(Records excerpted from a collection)
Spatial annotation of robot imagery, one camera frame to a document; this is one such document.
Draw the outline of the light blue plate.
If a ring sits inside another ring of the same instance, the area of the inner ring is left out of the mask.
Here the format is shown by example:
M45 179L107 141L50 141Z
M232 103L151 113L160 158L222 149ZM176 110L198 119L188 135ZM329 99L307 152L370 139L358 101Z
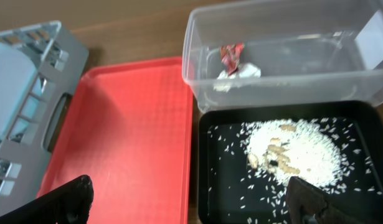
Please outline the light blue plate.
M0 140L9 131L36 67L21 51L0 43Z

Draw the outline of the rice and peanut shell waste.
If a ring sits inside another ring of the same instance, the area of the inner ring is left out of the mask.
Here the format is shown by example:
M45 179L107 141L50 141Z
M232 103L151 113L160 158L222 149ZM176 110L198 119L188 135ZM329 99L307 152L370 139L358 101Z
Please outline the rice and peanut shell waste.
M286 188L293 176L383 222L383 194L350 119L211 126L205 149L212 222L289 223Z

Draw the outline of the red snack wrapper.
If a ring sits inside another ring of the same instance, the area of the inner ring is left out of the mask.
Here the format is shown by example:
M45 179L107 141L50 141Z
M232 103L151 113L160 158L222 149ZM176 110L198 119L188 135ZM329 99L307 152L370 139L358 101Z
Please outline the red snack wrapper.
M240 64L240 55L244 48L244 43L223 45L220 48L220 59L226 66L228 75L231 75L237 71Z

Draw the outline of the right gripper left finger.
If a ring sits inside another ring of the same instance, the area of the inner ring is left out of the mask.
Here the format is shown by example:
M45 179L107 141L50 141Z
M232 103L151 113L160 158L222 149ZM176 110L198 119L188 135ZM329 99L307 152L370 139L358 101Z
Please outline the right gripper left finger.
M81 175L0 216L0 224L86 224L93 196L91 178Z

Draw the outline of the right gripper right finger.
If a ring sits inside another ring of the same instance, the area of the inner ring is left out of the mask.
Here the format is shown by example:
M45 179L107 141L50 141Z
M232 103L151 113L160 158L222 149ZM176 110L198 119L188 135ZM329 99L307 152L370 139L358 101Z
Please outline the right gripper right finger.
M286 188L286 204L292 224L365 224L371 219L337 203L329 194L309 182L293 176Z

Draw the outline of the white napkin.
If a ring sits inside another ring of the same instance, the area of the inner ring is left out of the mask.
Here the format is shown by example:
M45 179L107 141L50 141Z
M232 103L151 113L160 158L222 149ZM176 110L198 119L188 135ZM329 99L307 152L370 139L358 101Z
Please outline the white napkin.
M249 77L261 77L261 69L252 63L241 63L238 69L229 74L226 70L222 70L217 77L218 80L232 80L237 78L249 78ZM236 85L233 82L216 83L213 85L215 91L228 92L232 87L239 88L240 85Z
...
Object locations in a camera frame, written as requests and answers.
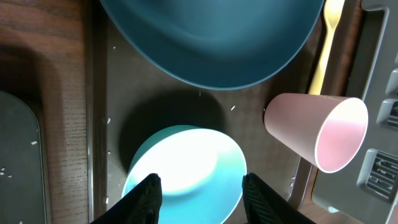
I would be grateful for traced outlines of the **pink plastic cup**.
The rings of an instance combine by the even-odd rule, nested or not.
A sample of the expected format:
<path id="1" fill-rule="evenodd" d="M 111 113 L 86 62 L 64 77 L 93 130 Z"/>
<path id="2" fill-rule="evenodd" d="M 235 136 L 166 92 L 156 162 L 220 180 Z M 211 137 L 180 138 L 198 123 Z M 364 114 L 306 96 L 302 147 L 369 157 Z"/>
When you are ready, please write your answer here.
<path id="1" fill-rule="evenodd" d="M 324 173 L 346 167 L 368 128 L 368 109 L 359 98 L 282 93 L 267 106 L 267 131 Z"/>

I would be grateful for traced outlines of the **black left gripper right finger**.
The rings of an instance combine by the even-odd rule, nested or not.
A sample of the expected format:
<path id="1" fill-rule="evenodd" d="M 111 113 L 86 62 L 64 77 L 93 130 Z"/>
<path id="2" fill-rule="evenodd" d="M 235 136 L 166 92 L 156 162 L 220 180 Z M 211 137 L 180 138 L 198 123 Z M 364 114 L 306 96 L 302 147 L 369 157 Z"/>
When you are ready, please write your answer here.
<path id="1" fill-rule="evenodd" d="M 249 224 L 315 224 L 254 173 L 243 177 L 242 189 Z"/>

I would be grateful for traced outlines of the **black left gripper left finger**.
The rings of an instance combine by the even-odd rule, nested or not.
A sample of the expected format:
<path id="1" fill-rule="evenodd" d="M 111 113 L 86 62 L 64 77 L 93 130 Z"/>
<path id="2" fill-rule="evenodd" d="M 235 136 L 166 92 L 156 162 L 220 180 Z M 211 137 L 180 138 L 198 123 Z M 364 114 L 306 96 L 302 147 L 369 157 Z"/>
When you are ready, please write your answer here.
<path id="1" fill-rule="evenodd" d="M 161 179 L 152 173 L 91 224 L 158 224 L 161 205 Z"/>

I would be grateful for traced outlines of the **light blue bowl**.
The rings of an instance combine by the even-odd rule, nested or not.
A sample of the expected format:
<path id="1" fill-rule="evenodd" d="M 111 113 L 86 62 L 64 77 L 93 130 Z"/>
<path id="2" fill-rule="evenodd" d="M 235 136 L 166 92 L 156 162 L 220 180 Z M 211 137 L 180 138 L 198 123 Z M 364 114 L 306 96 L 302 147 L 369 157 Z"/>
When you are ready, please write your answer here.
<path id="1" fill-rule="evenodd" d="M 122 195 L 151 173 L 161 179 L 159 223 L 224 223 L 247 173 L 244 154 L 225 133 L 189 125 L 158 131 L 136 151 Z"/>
---
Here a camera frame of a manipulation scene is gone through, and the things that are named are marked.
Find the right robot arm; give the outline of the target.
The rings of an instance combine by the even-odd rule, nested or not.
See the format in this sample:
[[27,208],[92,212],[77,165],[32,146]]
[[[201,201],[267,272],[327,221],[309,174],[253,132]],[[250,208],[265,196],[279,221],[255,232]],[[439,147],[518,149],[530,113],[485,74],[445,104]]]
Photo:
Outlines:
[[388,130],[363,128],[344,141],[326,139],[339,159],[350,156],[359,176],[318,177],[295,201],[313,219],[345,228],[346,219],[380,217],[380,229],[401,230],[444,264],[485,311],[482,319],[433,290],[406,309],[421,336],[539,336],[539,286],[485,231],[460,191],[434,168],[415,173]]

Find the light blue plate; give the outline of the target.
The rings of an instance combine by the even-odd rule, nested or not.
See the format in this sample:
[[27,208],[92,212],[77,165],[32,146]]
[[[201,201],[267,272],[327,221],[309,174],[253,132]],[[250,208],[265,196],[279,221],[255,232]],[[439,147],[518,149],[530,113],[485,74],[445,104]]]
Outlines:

▸ EXERCISE DIRECTIONS
Check every line of the entries above for the word "Draw" and report how many lines contain it, giving the number only.

▸ OUTPUT FOR THIS TASK
6